- _EXERCISE REQUIREMENTS_: Among the entries below, find every line that has "yellow" and pull it out.

[Data entries]
=== Begin Enclosure ===
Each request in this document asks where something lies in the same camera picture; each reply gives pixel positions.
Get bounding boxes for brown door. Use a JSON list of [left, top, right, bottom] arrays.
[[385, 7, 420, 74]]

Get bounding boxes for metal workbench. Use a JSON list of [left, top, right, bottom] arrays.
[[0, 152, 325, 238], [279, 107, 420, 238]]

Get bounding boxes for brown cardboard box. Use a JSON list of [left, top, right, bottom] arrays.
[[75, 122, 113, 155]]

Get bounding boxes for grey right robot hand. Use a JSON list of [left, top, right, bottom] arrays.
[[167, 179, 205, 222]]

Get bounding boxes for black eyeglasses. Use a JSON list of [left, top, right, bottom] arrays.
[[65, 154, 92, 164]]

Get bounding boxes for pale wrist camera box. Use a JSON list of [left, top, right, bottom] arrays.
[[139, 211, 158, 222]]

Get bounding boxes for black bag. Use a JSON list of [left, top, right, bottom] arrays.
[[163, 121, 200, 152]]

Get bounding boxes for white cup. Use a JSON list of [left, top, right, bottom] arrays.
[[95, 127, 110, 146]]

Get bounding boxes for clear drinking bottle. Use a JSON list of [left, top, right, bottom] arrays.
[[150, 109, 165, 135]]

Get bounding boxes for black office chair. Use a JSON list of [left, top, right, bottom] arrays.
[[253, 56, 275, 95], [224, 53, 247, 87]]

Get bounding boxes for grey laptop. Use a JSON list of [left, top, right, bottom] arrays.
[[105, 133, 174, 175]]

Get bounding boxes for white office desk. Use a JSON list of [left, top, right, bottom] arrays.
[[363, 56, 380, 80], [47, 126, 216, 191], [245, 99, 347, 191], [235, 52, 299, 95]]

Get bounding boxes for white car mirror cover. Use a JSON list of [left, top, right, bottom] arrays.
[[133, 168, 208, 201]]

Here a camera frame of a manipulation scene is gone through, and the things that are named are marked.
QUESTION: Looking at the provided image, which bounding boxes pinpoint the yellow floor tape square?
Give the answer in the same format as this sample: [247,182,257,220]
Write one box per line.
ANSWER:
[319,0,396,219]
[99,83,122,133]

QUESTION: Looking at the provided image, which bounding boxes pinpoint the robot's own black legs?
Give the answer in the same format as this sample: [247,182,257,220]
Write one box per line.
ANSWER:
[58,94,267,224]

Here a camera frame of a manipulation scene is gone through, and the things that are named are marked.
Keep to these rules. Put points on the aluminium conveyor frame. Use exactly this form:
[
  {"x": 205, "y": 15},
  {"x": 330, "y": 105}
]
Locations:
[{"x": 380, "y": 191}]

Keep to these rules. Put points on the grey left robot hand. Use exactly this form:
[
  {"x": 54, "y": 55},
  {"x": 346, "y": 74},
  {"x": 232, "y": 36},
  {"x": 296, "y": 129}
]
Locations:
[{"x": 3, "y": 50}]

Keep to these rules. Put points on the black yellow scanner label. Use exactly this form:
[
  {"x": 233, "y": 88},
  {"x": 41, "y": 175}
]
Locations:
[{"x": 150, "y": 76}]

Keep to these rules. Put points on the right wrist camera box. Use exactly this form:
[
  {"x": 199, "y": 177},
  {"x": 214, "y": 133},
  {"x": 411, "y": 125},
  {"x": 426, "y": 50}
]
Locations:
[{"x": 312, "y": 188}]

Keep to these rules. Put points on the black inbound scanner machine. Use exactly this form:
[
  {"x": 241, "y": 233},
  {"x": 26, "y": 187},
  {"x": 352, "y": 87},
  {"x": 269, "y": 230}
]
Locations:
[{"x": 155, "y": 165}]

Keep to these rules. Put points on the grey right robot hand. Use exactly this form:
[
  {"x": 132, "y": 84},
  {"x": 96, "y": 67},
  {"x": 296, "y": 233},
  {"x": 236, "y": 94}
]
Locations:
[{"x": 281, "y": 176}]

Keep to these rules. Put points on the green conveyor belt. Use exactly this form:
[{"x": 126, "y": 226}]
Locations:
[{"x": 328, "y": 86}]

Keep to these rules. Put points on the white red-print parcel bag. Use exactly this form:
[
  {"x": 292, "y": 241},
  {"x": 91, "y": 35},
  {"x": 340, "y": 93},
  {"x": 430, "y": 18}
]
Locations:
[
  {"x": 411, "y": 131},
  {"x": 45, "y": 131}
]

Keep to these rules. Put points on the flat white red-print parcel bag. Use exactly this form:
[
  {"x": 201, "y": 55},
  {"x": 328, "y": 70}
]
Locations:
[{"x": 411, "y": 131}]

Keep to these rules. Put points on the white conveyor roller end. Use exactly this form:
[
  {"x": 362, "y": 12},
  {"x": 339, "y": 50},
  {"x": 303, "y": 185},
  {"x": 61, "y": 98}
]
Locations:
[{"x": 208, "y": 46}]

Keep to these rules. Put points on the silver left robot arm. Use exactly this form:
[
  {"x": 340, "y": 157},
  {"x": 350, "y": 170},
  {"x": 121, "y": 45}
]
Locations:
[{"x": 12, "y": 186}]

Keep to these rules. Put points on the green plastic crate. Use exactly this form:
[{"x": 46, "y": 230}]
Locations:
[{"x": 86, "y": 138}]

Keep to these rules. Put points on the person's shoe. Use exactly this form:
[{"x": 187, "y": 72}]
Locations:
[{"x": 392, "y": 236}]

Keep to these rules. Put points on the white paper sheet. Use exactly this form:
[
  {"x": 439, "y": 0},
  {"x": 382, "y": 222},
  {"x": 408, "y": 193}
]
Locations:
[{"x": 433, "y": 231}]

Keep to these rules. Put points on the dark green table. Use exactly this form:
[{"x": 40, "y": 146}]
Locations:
=== End Enclosure ===
- _WRITTEN RESPONSE_:
QUESTION: Looking at the provided image, which bounding boxes pinpoint the yellow floor tape square?
Keep to these rules. Put points on the black yellow scanner label. Use exactly this form:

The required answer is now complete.